1. Ain’t too proud for meds

I didn’t believe allergies were real, so I didn’t believe the drugs were effective, either. Although I’m still not “Claritin clear,” putting various meds in your house, car, bag and in hollow rocks in your landscaping will help you if you suddenly find yourself near plant life with your lungs closing up.

Oh, by the way, a new research study at the University of Washington says that both Benadryl and Chlor-Trimeton have active ingredients that could potentially cause irreversible dementia. So while taking your drugs will allow you to play with your kids this spring, they’ll also cause you to forget them entirely in a few years. You’ll have to decide for yourself if the investment is worth it.

2. Be like Bubble Boy

Use “recirc” on your car, keep your windows closed, and, if possible, play with your child while wearing a specially made spacesuit like John Travolta in The Boy in the Plastic Bubble. Kids love space stuff.

3. Hang around people with more allergies than you

You know all those coughing, sneezing, blinking, wheat-avoiding animal haters you have eschewed for much of your life? Gooba gabba, gooba gabba, you’re becoming on of them, and that means you are starting to complain, as well as make gross mucus sounds. Hang around with those more afflicted than you so that you aren’t the one asking to come home early from the outdoor concert or calling the police on the neighbor’s yard waste fire. Let your sicker friends do it.

4. Mark your child clearly

You might want to put them in hunter orange or wrap a big feather boa around them or put deedly boppers on their heads because when your eyes film over and swell, it’ll be tough to see which kid at the park if yours.
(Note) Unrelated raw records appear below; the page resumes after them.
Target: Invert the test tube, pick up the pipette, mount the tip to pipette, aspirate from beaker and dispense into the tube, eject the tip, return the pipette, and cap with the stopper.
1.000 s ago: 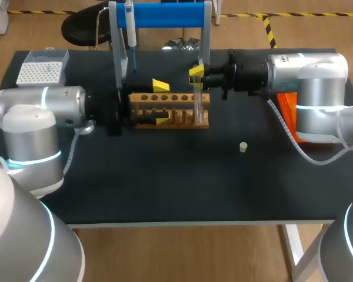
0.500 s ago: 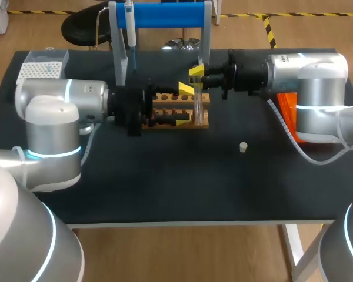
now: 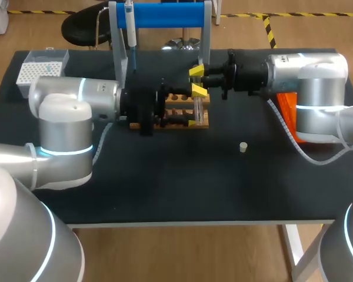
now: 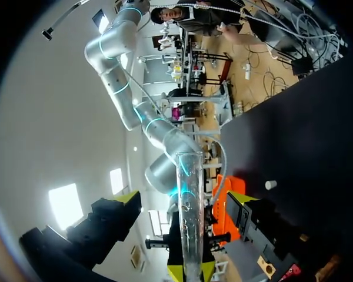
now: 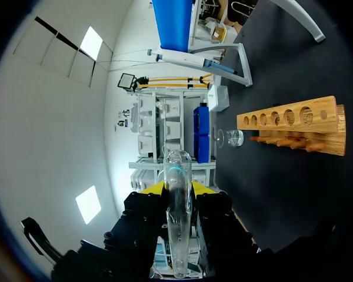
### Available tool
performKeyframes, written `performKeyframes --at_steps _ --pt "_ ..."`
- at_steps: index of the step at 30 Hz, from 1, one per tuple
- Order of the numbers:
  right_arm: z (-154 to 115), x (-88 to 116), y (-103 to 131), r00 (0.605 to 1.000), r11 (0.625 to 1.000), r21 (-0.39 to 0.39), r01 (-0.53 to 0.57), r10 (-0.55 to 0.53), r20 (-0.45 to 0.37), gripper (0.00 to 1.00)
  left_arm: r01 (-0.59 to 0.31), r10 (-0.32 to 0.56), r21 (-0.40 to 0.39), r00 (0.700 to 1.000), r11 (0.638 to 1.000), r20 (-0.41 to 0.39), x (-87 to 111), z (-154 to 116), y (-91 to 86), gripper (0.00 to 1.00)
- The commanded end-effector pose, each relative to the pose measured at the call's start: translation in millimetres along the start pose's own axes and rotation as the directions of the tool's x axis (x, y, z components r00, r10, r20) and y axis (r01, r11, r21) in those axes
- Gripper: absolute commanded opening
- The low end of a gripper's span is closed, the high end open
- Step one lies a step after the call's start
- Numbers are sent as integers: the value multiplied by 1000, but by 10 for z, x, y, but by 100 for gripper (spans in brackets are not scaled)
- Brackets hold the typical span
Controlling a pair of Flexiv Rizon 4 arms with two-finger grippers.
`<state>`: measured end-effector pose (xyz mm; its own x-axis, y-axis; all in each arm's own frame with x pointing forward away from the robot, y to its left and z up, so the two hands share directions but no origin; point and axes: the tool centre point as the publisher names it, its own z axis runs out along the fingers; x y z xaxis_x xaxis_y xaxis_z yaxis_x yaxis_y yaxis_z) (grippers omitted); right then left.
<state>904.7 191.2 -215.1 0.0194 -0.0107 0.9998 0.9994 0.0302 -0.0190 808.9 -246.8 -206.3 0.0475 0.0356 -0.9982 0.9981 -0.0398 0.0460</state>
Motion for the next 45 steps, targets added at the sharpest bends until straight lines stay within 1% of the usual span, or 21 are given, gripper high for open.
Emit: performKeyframes --at_steps 1,4,7,8,9,10,11,13,16,21,22,25,28,30,33,42,45 --pt "-6 9 -3 1000 1000 0 0 0 3 0 -4 4 -6 1000 1000 10 31 74 17 91" --pt "-6 9 -3 1000 1000 0 0 0 3 0 -3 3 -8 1000 1000 17 38 87 35 89" --pt "-6 9 -3 1000 1000 0 0 0 3 0 -4 4 -11 1000 1000 22 41 97 46 90" --pt "-6 9 -3 1000 1000 0 0 0 3 0 -4 4 -12 1000 1000 23 43 98 49 88" --pt "-6 9 -3 1000 1000 0 0 0 3 0 -3 4 -12 1000 1000 25 47 98 53 82" --pt "-6 9 -3 1000 1000 0 0 0 3 0 -3 3 -14 1000 1000 26 50 97 56 78" --pt "-6 9 -3 1000 1000 0 0 0 3 0 -3 3 -15 1000 1000 26 50 96 57 76" --pt "-6 9 -3 1000 1000 0 0 0 3 0 -4 5 -19 1000 1000 26 49 93 60 62" --pt "-6 9 -3 1000 1000 0 0 0 3 0 -6 6 -19 1000 1000 26 42 88 68 60" --pt "-6 9 -3 1000 1000 0 0 0 3 0 -4 4 -17 1000 1000 24 44 84 75 62" --pt "-6 9 -3 1000 1000 0 0 0 3 0 -4 5 -18 1000 1000 24 45 81 76 59" --pt "-6 9 -3 1000 1000 0 0 0 3 0 -7 8 -22 1000 1000 26 40 71 76 61" --pt "-6 9 -3 1000 1000 0 0 0 3 0 -9 9 -25 1000 1000 27 36 66 78 59" --pt "-6 9 -3 1000 1000 0 0 0 3 0 -9 10 -27 1000 1000 27 36 65 79 54" --pt "-6 9 -3 1000 1000 0 0 0 3 0 -9 10 -27 1000 1000 27 35 64 81 55" --pt "-6 9 -3 1000 1000 0 0 0 3 0 -11 12 -26 1000 1000 26 30 65 86 41" --pt "-6 9 -3 1000 1000 0 0 0 3 0 -12 12 -26 1000 1000 26 30 67 87 40"
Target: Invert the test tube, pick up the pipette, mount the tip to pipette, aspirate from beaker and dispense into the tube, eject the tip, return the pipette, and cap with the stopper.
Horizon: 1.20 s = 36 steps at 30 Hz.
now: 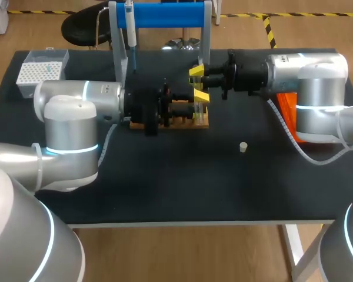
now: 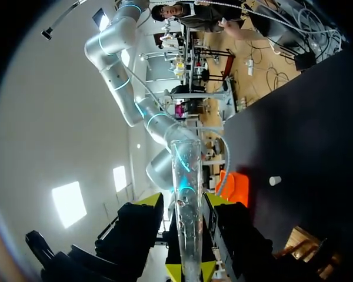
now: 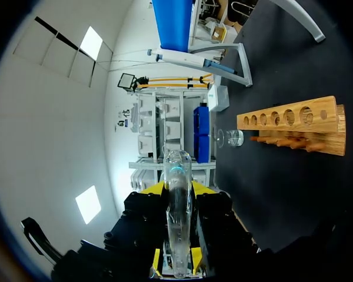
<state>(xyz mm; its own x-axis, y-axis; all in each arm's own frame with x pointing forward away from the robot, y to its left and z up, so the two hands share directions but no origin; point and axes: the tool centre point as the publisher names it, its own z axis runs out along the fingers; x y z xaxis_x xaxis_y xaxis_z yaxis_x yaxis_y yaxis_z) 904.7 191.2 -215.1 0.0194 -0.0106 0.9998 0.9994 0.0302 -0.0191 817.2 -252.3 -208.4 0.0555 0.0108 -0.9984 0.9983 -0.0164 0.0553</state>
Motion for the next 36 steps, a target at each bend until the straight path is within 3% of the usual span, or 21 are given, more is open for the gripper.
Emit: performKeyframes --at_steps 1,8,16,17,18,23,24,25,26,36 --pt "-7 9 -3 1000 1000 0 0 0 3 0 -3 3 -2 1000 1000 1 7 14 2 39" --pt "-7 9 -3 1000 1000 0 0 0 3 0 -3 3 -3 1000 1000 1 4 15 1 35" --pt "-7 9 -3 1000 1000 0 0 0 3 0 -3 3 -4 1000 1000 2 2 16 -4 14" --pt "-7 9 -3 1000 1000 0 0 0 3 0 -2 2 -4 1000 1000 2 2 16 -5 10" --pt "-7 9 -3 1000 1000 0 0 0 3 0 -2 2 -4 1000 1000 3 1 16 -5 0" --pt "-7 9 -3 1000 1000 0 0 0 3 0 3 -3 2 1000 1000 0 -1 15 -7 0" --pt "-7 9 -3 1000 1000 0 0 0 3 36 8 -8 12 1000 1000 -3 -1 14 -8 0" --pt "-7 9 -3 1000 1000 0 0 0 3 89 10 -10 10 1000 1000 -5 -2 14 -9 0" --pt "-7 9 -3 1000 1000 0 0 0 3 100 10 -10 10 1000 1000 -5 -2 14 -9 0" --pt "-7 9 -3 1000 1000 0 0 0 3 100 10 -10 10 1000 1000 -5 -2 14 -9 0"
If, on the way home, you find that your child is pulling extra hard against your hand and protesting leaving the public space extra loudly, you might want to feel their face or smell them to make sure you aren’t blindly dragging a neighbor’s kid to your vehicle. People rarely forgive that kind of mistake.

5. Consider freezing yourself and waking up in a treeless future

Don’t move to the desert—the desert states are running out of water and are chockablock with elderly Tea Partiers. Dinner is at 4:30 p.m., and you’ll soon only be allowed one shower a year on your birthday. Instead, consider leaving your child to discover a space colony like in Interstellar or have your head frozen like Walt Disney, so you can be thawed in an era when they have found a cure for allergies or for trees, and certainly a cure for having had your head cut off and frozen.

It’s too late for me. The trees was won. Go on without me. But go knowing that, before those deciduous fiends do you in, they at least taught you a lesson that it’s nature’s world, and we’re just wheezing in it.